使用说明：
1. 试剂盒的准备工作：
a.  配制250mM过氧化氢溶液。本试剂盒提供的过氧化氢浓度约为1M。由于过氧化氢不是非常稳定，使用
    前需自行测定过氧化氢的实际浓度。把浓度约为1M的过氧化氢用本试剂盒提供的过氧化氢酶检测缓
    冲液稀释100倍，使过氧化氢的浓度约为10mM。测定A₂₄₀。
    过氧化氢浓度(mM)=22.94 X A₂₄₀
    从而计算出本试剂盒提供的过氧化氢的实际浓度。然后再根据实际的过氧化氢浓度配制250mM过氧化
    氢溶液。
b.  配制5mM过氧化氢溶液。根据测定得到的实际过氧化氢浓度配制5mM过氧化氢溶液。

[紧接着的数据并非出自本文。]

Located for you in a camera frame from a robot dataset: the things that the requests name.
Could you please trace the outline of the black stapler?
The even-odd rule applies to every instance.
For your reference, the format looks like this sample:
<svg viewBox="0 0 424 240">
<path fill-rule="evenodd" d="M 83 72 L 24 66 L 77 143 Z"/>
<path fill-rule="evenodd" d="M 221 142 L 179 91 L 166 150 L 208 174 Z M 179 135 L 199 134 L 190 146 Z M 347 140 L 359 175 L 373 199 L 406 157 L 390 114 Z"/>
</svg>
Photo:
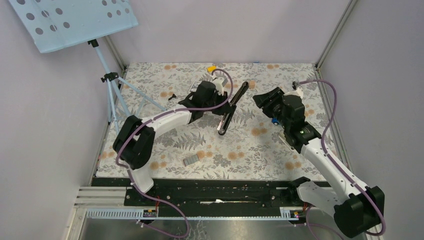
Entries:
<svg viewBox="0 0 424 240">
<path fill-rule="evenodd" d="M 231 110 L 228 113 L 225 113 L 223 115 L 223 118 L 217 128 L 218 134 L 220 136 L 223 136 L 226 134 L 229 128 L 229 125 L 231 123 L 232 117 L 234 116 L 234 113 L 236 111 L 236 108 L 237 108 L 236 104 L 238 103 L 240 98 L 246 93 L 248 89 L 249 89 L 249 83 L 245 81 L 241 85 L 240 89 L 236 92 L 234 97 L 231 99 L 231 101 L 229 102 L 229 106 L 231 107 Z"/>
</svg>

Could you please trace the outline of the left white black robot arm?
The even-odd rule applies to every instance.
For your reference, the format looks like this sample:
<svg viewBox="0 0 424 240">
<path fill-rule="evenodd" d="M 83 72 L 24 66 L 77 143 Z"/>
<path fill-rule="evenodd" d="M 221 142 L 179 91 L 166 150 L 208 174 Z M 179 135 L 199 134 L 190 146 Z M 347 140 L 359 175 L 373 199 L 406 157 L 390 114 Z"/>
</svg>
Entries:
<svg viewBox="0 0 424 240">
<path fill-rule="evenodd" d="M 228 99 L 226 91 L 219 91 L 219 87 L 219 83 L 202 81 L 196 90 L 179 101 L 175 108 L 143 119 L 131 115 L 125 120 L 112 148 L 119 155 L 119 159 L 126 163 L 130 179 L 138 188 L 135 197 L 142 205 L 148 206 L 155 200 L 155 192 L 151 189 L 154 181 L 146 166 L 155 139 L 176 127 L 200 119 L 204 112 L 222 116 L 217 131 L 221 136 L 227 132 L 237 108 L 236 104 L 249 85 L 242 84 L 231 100 Z"/>
</svg>

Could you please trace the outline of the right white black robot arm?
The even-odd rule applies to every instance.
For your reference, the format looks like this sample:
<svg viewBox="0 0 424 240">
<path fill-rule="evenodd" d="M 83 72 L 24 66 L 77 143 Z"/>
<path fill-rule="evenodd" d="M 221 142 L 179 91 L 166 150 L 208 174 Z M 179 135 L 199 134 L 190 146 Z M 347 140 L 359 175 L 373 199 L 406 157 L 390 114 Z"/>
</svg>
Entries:
<svg viewBox="0 0 424 240">
<path fill-rule="evenodd" d="M 383 191 L 369 187 L 327 148 L 324 137 L 306 121 L 299 93 L 284 93 L 276 87 L 252 99 L 268 118 L 281 124 L 283 141 L 308 159 L 332 188 L 327 190 L 306 177 L 298 178 L 286 193 L 291 205 L 312 204 L 333 217 L 338 229 L 349 238 L 384 225 Z"/>
</svg>

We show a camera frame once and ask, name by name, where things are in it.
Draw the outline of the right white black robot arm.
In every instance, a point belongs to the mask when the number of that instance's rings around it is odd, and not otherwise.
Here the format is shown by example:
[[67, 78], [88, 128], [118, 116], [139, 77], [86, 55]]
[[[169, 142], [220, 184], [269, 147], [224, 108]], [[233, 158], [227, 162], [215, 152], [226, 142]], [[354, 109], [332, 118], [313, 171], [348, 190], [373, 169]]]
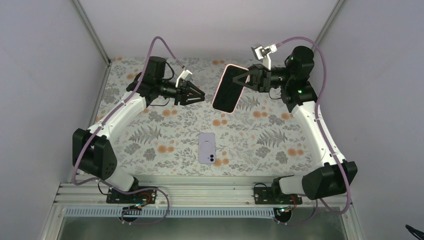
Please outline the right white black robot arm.
[[317, 168], [303, 176], [274, 179], [271, 198], [282, 204], [291, 194], [305, 195], [311, 200], [346, 194], [358, 168], [355, 162], [346, 161], [322, 116], [317, 94], [309, 82], [315, 66], [314, 53], [306, 46], [297, 46], [286, 58], [283, 67], [272, 67], [270, 54], [276, 50], [276, 45], [252, 47], [254, 57], [262, 63], [248, 67], [245, 73], [233, 77], [232, 81], [259, 93], [280, 89], [282, 102], [303, 131]]

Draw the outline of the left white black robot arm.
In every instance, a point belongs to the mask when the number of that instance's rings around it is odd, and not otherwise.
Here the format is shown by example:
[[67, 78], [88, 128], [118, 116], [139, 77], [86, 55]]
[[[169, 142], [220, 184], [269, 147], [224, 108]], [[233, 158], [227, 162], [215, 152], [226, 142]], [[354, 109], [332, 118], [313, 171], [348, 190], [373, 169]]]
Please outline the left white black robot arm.
[[151, 56], [143, 70], [134, 78], [117, 102], [101, 120], [88, 129], [78, 128], [72, 135], [72, 165], [102, 181], [131, 203], [139, 197], [138, 180], [118, 166], [112, 144], [140, 112], [162, 96], [174, 99], [175, 105], [187, 106], [203, 102], [205, 93], [190, 80], [192, 72], [183, 69], [175, 82], [165, 78], [169, 63], [165, 58]]

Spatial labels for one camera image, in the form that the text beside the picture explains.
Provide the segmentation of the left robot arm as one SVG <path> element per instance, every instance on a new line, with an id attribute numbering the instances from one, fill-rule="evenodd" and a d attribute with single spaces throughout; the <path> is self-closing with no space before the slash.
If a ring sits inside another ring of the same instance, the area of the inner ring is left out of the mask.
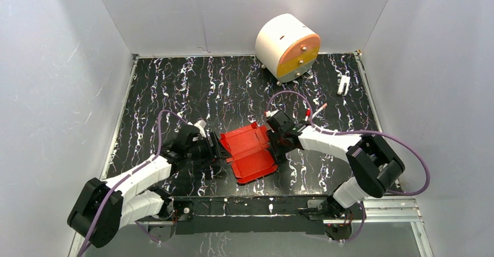
<path id="1" fill-rule="evenodd" d="M 112 178 L 88 180 L 67 225 L 96 248 L 107 245 L 122 227 L 142 218 L 167 220 L 175 217 L 170 194 L 155 184 L 176 174 L 189 163 L 211 164 L 231 153 L 218 134 L 205 134 L 199 124 L 180 127 L 176 137 L 141 164 Z"/>

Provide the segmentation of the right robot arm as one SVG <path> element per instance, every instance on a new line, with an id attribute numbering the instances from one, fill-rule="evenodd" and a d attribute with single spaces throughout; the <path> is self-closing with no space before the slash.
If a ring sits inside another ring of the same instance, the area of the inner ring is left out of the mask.
<path id="1" fill-rule="evenodd" d="M 386 140 L 377 134 L 325 134 L 307 121 L 296 122 L 282 111 L 266 112 L 268 139 L 276 156 L 299 149 L 344 160 L 352 177 L 331 193 L 318 212 L 344 218 L 351 206 L 367 197 L 381 198 L 404 172 L 405 165 Z"/>

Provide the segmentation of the red paper box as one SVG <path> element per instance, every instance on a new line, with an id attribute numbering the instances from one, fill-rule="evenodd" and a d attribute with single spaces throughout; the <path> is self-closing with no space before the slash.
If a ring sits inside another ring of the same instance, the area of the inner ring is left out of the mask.
<path id="1" fill-rule="evenodd" d="M 271 155 L 267 127 L 253 122 L 233 131 L 222 133 L 220 143 L 230 153 L 230 164 L 237 183 L 248 184 L 277 170 Z"/>

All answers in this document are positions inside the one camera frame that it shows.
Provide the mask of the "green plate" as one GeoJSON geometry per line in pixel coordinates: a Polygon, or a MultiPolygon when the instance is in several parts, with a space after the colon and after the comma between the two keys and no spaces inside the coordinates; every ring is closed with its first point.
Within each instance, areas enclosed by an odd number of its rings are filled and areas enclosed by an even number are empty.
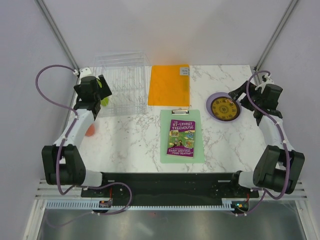
{"type": "MultiPolygon", "coordinates": [[[[100,82],[99,79],[97,79],[97,82],[98,82],[99,87],[102,88],[103,86],[102,86],[102,83],[100,82]]],[[[109,104],[109,98],[108,97],[105,97],[104,99],[102,99],[100,101],[100,105],[103,106],[103,107],[106,107],[108,104],[109,104]]]]}

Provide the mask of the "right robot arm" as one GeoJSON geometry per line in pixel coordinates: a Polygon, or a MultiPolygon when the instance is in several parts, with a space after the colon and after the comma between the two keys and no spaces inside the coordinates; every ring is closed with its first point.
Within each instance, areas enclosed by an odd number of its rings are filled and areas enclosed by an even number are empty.
{"type": "Polygon", "coordinates": [[[253,112],[266,144],[254,171],[238,171],[238,179],[229,184],[229,191],[235,197],[242,196],[251,187],[278,193],[284,191],[288,195],[296,188],[305,156],[295,151],[285,134],[283,116],[277,109],[282,91],[280,86],[272,83],[256,86],[247,80],[229,92],[232,100],[245,95],[239,102],[242,107],[253,112]]]}

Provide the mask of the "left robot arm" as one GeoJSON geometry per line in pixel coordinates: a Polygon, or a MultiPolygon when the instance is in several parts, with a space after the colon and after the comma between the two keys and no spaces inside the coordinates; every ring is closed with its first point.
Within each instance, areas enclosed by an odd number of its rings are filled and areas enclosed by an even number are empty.
{"type": "Polygon", "coordinates": [[[103,180],[103,174],[87,170],[79,147],[89,127],[95,122],[101,101],[112,95],[103,75],[91,73],[74,86],[77,101],[71,109],[75,117],[53,145],[46,145],[41,151],[46,182],[49,185],[74,185],[92,187],[99,197],[106,196],[110,185],[103,180]]]}

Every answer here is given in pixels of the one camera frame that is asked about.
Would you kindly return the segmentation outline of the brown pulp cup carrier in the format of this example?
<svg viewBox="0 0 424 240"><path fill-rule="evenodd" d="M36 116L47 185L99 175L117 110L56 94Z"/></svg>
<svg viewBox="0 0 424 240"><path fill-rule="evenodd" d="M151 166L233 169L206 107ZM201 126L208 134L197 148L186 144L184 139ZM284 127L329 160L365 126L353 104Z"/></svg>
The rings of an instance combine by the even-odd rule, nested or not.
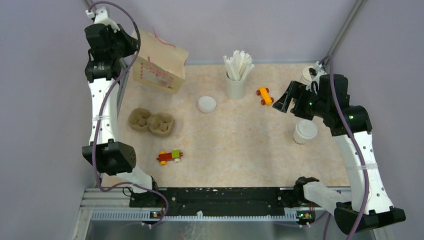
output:
<svg viewBox="0 0 424 240"><path fill-rule="evenodd" d="M171 114L152 113L145 108L135 108L127 121L129 127L140 133L150 132L157 137L169 137L175 127L175 119Z"/></svg>

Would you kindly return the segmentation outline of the paper cakes gift bag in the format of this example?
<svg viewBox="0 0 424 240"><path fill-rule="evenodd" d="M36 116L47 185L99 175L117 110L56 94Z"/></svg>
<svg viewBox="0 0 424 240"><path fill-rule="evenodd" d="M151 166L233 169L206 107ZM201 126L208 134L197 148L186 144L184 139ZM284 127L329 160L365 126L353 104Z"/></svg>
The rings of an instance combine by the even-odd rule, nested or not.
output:
<svg viewBox="0 0 424 240"><path fill-rule="evenodd" d="M140 29L141 48L131 67L132 79L175 94L185 82L185 65L189 52Z"/></svg>

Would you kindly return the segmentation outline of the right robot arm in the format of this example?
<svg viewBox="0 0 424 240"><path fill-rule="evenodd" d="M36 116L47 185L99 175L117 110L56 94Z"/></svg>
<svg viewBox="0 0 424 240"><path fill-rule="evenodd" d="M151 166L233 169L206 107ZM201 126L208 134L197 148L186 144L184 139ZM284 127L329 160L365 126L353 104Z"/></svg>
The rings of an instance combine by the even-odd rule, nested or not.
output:
<svg viewBox="0 0 424 240"><path fill-rule="evenodd" d="M299 206L313 202L325 209L351 239L355 233L403 222L406 214L394 206L384 188L374 155L369 114L363 106L350 104L348 84L341 74L321 75L316 90L292 81L273 108L304 120L319 117L329 128L344 160L351 197L316 178L300 177L293 200Z"/></svg>

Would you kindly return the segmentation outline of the white plastic cup lid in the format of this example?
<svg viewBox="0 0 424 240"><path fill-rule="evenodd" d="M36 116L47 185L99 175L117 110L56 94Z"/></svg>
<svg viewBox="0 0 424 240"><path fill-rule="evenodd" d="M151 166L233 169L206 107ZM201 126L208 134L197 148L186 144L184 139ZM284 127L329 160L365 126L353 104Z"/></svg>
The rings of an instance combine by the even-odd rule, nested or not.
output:
<svg viewBox="0 0 424 240"><path fill-rule="evenodd" d="M295 126L295 132L304 139L313 139L318 133L318 128L311 120L300 120Z"/></svg>

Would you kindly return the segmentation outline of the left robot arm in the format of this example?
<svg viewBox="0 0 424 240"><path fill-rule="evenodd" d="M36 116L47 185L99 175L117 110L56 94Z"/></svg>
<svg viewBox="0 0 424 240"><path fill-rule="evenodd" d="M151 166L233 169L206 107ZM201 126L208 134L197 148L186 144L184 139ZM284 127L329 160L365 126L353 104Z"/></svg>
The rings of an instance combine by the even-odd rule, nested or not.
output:
<svg viewBox="0 0 424 240"><path fill-rule="evenodd" d="M120 177L123 181L114 188L129 185L142 193L141 200L147 206L154 207L161 194L154 189L153 178L136 166L135 150L120 141L118 128L119 82L129 70L122 69L120 61L137 53L141 40L103 23L89 25L84 32L90 46L85 75L91 94L92 128L82 155L92 165L98 185L101 173Z"/></svg>

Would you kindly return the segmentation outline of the white paper cup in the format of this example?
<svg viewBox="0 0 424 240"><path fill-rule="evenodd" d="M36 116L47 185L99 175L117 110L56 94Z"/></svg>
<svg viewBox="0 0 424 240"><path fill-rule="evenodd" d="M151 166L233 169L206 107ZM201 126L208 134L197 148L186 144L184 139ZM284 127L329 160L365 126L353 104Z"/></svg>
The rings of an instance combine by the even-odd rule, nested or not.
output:
<svg viewBox="0 0 424 240"><path fill-rule="evenodd" d="M298 145L304 145L312 140L317 134L315 128L299 128L294 130L292 140Z"/></svg>

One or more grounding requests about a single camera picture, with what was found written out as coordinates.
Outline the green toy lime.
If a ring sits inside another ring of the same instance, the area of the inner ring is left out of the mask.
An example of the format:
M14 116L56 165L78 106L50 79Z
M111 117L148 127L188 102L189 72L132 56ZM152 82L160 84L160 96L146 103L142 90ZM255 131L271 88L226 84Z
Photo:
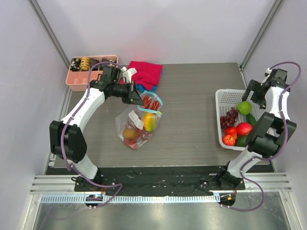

c.  配制显色工作液。在冰浴上溶解显色底物，适当分装后再使用，尽量避免反复冻融。其它试剂放置
    在冰浴上备用。取适当量的过氧化物酶，按照1:1000的比例用显色底物稀释，配制成显色工作液。
    例如取5μl过氧化物酶，加入5ml显色底物，混匀即得到5ml显色工作液。
2. 样品的准备：
    用适当的裂解液裂解细胞或组织(可以使用碧云天生产的Western及IP细胞裂解液(P0013)进行裂解。
    用本试剂盒提供的过氧化氢酶检测缓冲液稀释样品，裂解好的样品至少加入等体积的过氧化氢酶检
    测缓冲液进行稀释。具体的稀释倍数可以参考表1。
    表1

    说明：表中的数据仅供参考，实际测定值由于检测体系的不同等可能与参考值之间存在20-50%的误
    差。对于相同的样品，同样的实验体系，测得的A520值和表1相比可能会有较大差异。如果实验体系
    不同，例如测得蛋白浓度的方法不同，使用的检测波长不同等，测得的A520值和我们提供的参考数
    值相比可能会有更大的差异。对于表中没有列出的样品，可以参考表中的类似样品进行检测，然后
    再根据检测结果适当调整蛋白浓度和样品使用量，或反应时间。通常对于完全未知的样品，可以对
    样品进行1、10、20和50倍稀释，然后各取10μl，反应1分钟。样品稀释后的浓度，最好可以使反应
    体系中的过氧化氢在反应1-5分钟后减少30-50%左右，这时的检测结果更加精确。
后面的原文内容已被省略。